TODO List

Write unit tests.
Achieve 100% test coverage.
Python Learning: design a preprocessing function that takes a tf.tensor. This function should take a batch, preprocess it (possibly using many cores) and then fetch the results. The results should then be saved to disk. Useful links: TensorFlow guide to data performance, TensorFlow tutorial to image classification, TensorFlow tutorial to loading images, TensorFlow guide to building input pipelines.
bl.utils could be split into many utilities submodules.
Use type annotations where applicable.
Document code.
Allow different batch sizes for different models.
Why do more_itertools.filter_except and more_itertools.map_except need to do exceptions = tuple(exceptions)?
Finish step detection analysis.
Implement a function wrapper that transforms the arguments before forwarding. For instance:

import operator

lower_eq = transform(operator.eq, keyfunc=lambda x: x.lower())
assert "Hi" != "hi"
assert lower_eq("Hi", "hi")

Am I normalizing images correctly? Make sure I am!
Write READMEs for each subpackage.
Include licenses in each module.
Make cv2 path-like compliant.
Take a look at the relationship between bubble or droplet formation rate and camera acquisition speed.
[No. Take a look at sentinel package or PEP 0661] Implement a typing helper Sentinel which expects a sentinel value called, for instance, _sentinel, or another type. Equivalent to typing.Optional, but using any other sentinel instead of None. See typing.Literal in Python 3.8.
Create my own models and test Kramer's. Some steps are:
- Learn where to put Dropout layers. This paper is awesome.
- Always make the number of dense units a multiple of 8. There is a Tensorflow reference for this, find it.
- Check if image sizes should be multiples of 8 as well.
- Implement droplet/bubble tracking. See what André Provensi texted me.
- Can the wet/dry areas ratio be of use to the nets?
- Think of cool names for the nets.
Read this. Am I evaluating models correctly?
Include strategy as part of a model's description?
Implement callbacks for reporting the history and timestamps of a models' training. This would be useful to compare the training of models, in special execution speed (to allow comparison between CPUs versus GPUs or uniform versus mixed precision).
See Netron for NN.
Choose a reasonably performing network and train two versions of it: with and without mixed precision. Measure train time and final validation loss. The training should always be performed in the same conditions (i.e. using GPUs and MirroredStrategy), being the application of mixed precision the only difference between the two nets.
Organize datasets and publish them on Kaggle?
Use narrower visualization windows?
Take a look at this, on how to use TensorBoard, and at TensorFlow's guide.
Include depth?
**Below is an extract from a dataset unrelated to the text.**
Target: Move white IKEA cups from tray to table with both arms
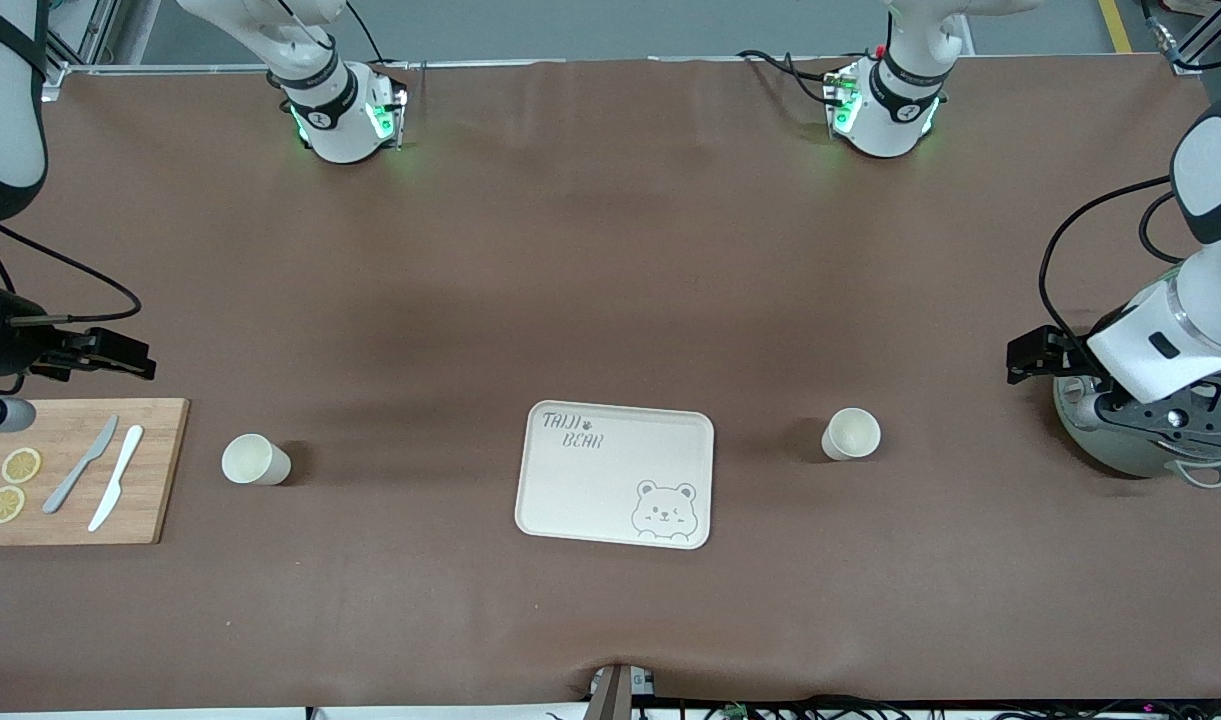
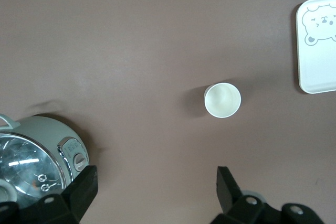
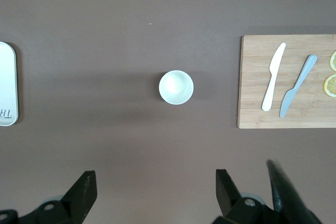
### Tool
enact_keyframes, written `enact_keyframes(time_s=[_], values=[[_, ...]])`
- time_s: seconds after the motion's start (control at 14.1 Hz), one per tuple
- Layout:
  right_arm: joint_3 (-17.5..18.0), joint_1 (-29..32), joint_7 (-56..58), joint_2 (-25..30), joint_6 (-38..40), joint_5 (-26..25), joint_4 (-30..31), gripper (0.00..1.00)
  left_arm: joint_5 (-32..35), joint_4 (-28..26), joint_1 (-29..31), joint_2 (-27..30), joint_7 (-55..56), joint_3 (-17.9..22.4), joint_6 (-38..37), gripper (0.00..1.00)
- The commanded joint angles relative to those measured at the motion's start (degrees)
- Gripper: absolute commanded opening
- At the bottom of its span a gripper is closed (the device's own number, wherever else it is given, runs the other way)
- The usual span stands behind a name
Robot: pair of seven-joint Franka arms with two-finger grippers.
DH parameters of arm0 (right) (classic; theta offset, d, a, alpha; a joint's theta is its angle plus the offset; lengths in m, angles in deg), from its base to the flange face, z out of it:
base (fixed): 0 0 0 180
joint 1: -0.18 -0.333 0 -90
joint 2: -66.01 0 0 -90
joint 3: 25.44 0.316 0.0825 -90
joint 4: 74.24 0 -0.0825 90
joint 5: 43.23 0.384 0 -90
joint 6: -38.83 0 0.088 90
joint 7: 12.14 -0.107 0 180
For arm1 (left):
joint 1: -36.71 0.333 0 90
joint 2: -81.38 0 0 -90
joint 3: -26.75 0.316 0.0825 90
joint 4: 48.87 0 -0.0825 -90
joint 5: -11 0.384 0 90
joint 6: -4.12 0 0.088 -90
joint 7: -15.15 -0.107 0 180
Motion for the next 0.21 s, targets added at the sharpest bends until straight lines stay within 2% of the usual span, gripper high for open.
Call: enact_keyframes(time_s=[0.0,0.14], values=[[0.34,0.27,-0.58,0.47,0.03,-0.47,0.44,1.00,0.87,0.03,-0.16,0.47,0.39,-0.14,0.15,1.00],[0.34,0.36,-0.66,0.47,0.03,-0.47,0.53,1.00,0.87,0.03,-0.16,0.47,0.39,-0.14,0.15,1.00]])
See

Elboushaki, A., Hannane, R., Afdel, K., Koutti, L., 2020. MultiD-CNN: A multi-dimensional feature learning approach based on deep convolutional networks for gesture recognition in RGB-D image sequences. Expert Systems with Applications.. doi:10.1016/j.eswa.2019.112829

They have two inputs: a RGB image + a depth, which maps each pixel of an image to a relative distance to the photographer. With a 2D experiment, this would be very important to include a depth map to allow the model to see a different between closer bubbles (that should look bigger) and more distant bubbles (which look smaller).

Use object detection.
Use transfer learning from one case to another.
Implement a way to measure the training time.
Implement a warm-up: the first epoch of training (after compiling or restoring) should be discarded to avoid including TF warmup in the training time measurement.
Optimize for the activation functions
For many parameters, and above all for setting key names, how about creating a specialized dataclasses.dataclass? For instance, instead of:

class CSVDataset:
    def __init__(
        self,
        path: Path,
        features_columns: Optional[List[str]] = None,
        target_column: str = "target",
    ) -> None:
        if features_columns is None:
            features_columns = ["image_path"]
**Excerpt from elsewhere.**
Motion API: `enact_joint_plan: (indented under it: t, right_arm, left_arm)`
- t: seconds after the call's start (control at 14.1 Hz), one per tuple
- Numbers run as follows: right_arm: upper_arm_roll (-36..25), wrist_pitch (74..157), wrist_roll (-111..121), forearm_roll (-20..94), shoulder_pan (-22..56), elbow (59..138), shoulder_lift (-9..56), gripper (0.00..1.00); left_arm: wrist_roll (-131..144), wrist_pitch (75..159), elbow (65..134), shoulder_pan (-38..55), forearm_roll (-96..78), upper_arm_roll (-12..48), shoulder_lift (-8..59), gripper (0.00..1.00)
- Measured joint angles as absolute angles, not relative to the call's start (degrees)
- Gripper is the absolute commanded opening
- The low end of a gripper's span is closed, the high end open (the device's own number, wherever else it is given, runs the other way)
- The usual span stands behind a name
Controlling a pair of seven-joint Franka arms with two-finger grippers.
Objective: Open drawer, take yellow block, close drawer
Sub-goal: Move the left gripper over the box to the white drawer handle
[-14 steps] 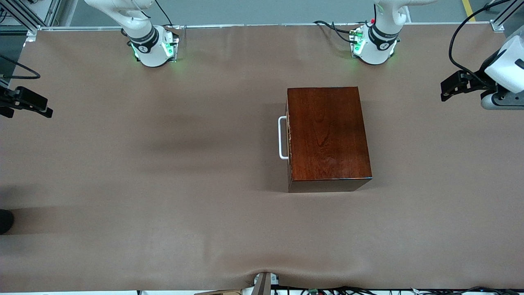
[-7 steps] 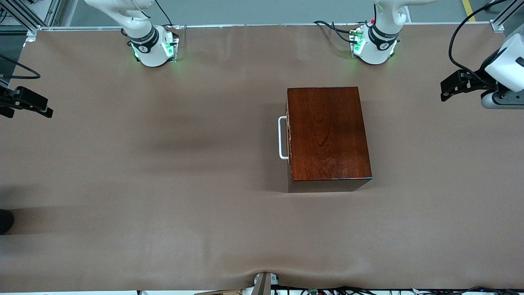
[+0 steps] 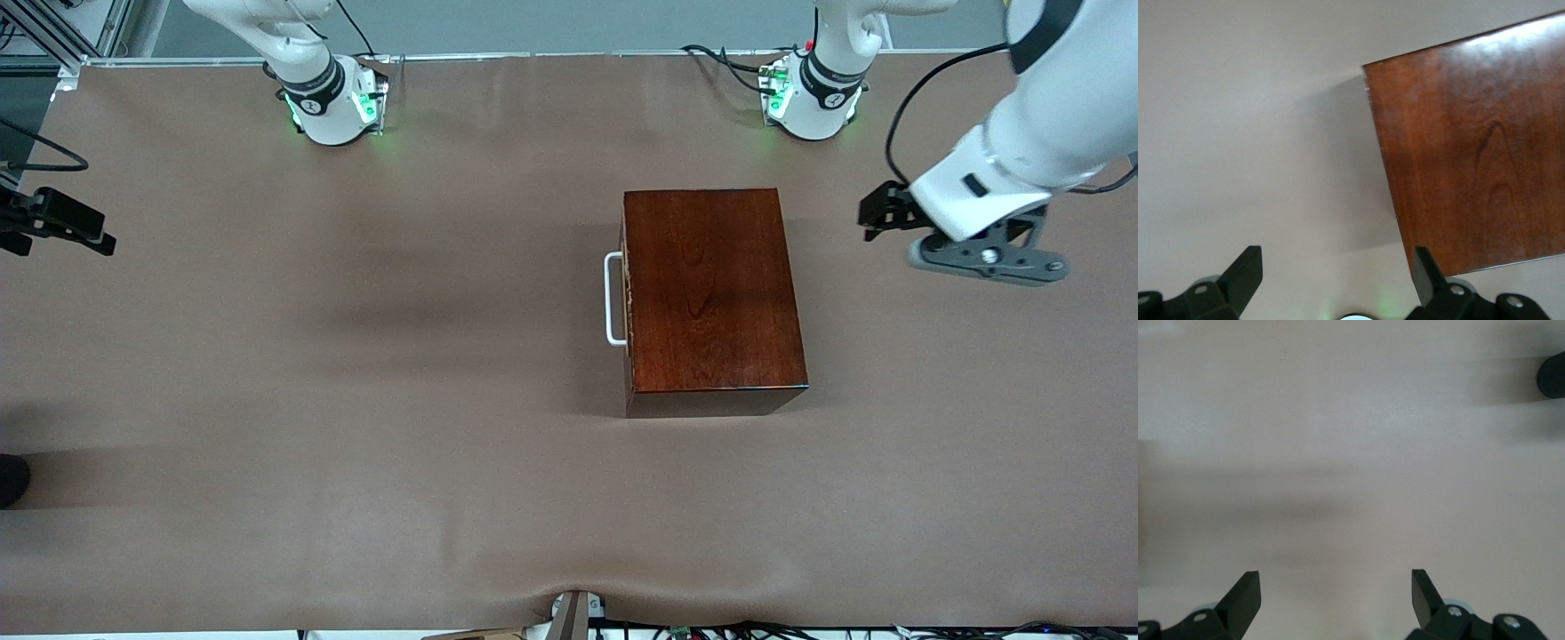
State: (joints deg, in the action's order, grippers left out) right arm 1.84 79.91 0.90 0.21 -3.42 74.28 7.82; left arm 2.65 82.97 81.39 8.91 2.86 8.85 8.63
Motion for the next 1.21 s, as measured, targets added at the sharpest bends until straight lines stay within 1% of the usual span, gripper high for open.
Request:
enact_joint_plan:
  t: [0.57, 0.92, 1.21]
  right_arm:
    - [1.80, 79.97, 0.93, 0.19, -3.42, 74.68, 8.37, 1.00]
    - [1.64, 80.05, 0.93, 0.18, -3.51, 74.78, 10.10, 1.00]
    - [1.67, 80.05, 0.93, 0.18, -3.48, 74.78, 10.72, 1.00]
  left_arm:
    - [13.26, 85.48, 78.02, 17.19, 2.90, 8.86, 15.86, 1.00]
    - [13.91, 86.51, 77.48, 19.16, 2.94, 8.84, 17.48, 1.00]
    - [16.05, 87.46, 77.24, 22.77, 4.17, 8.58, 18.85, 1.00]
        X = pd.read_csv(path, columns=features_columns + [target_column])
        self.y = X.pop(target_column)
        self.X = X

we could write:

@dataclass(frozen=True, kwargs=True)
class CSVDatasetColumns:
    features_columns: List[str] = field(default_factory=lambda: ["image_path"])
    target_column: str = "target"


class CSVDataset:
    def __init__(
        self, path: Path, csv_columns: CSVDatasetColumns = CSVDatasetColumns()
    ) -> None:
        X = pd.read_csv(
            path, columns=csv_columns.features_columns + [csv_columns.target_column]
        )
        self.y = X.pop(csv_columns.target_column)
        self.X = X

It may become a little bit more verbose, but it also isolates the logic of parameters. Also, it avoids using string constants directly in the function signature, delegating this responsibility to a helper class.
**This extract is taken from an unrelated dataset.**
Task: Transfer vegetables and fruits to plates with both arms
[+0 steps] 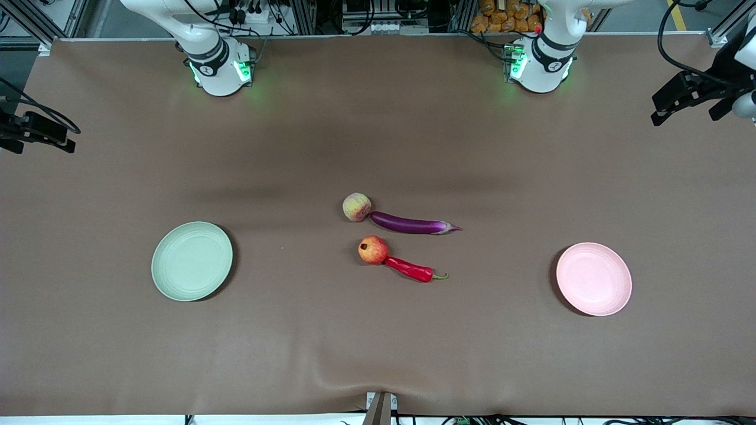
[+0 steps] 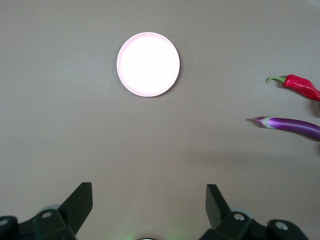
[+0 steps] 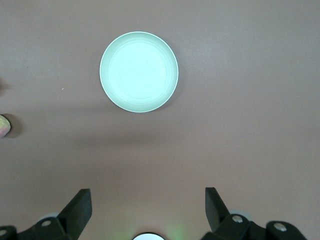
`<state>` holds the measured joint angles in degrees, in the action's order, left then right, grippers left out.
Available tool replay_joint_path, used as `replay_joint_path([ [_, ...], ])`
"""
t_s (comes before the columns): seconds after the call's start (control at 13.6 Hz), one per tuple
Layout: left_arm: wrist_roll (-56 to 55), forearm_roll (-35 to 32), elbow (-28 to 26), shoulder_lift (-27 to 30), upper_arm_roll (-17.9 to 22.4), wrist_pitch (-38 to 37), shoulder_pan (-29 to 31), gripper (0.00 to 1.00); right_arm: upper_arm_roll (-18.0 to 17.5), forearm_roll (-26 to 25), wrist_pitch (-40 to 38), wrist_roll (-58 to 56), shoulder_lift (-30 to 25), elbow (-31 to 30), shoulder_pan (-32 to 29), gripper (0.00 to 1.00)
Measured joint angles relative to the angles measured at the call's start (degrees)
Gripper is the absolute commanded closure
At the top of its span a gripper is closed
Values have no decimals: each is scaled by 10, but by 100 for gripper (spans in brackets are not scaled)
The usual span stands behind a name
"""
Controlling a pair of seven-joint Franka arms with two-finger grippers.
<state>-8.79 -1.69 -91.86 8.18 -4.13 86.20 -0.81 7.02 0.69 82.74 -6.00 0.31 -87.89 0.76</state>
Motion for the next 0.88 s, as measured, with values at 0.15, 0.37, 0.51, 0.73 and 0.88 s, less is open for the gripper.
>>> replay_joint_path([
  [0.15, 0, 2, 2, 0, 0, 0, 0, 0, 0, 0, 0, 0, 0, 0, 0, 0],
  [0.37, 0, 12, 4, -2, 1, -1, 1, 0, 1, 0, 0, 0, 0, 0, 0, 0],
  [0.51, 0, 12, 15, -12, 3, -10, 1, 0, 1, 0, 0, 0, 0, 0, 0, 0],
  [0.73, 1, 12, 24, -28, 2, -17, 1, 0, 1, 0, 0, 0, 2, 0, 0, 0],
  [0.88, 1, 14, 25, -33, 1, -19, 1, 0, 1, 0, 0, 0, 2, 0, 0, 0],
])
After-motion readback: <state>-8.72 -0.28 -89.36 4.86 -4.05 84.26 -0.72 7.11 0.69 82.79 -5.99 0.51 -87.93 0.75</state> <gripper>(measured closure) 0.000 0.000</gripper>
Implement integrated gradients.
Perform the following studies:
- Influence of batch size
- Learning curve (metric versus dataset size)
- Visualization window size
- Direct versus indirect visualization
- How random contrast (and others) affect image variance, and what does this mean in machine learning?
- Train on one set, evaluate on another
[No. It is not useful enough.] Release Pack as a standalone package, including functional programming functionality:

def double(arg):
    return 2 * arg


def is_greater_than(threshold):
    return lambda arg: arg > threshold


p = Pack("abc", x=3, y=2)
res = (
    p  # sends p
    | double  # duplicates all values: Pack('aa', 'bb', 'cc', x=6, y=4)
    | (
        str.upper,
        is_greater_than(5),
    )  # applies str.upper to args, is_greater_than(5) to kwargs values
)
print(res)  # prints Pack('AA', 'BB', 'CC', x=True, y=False)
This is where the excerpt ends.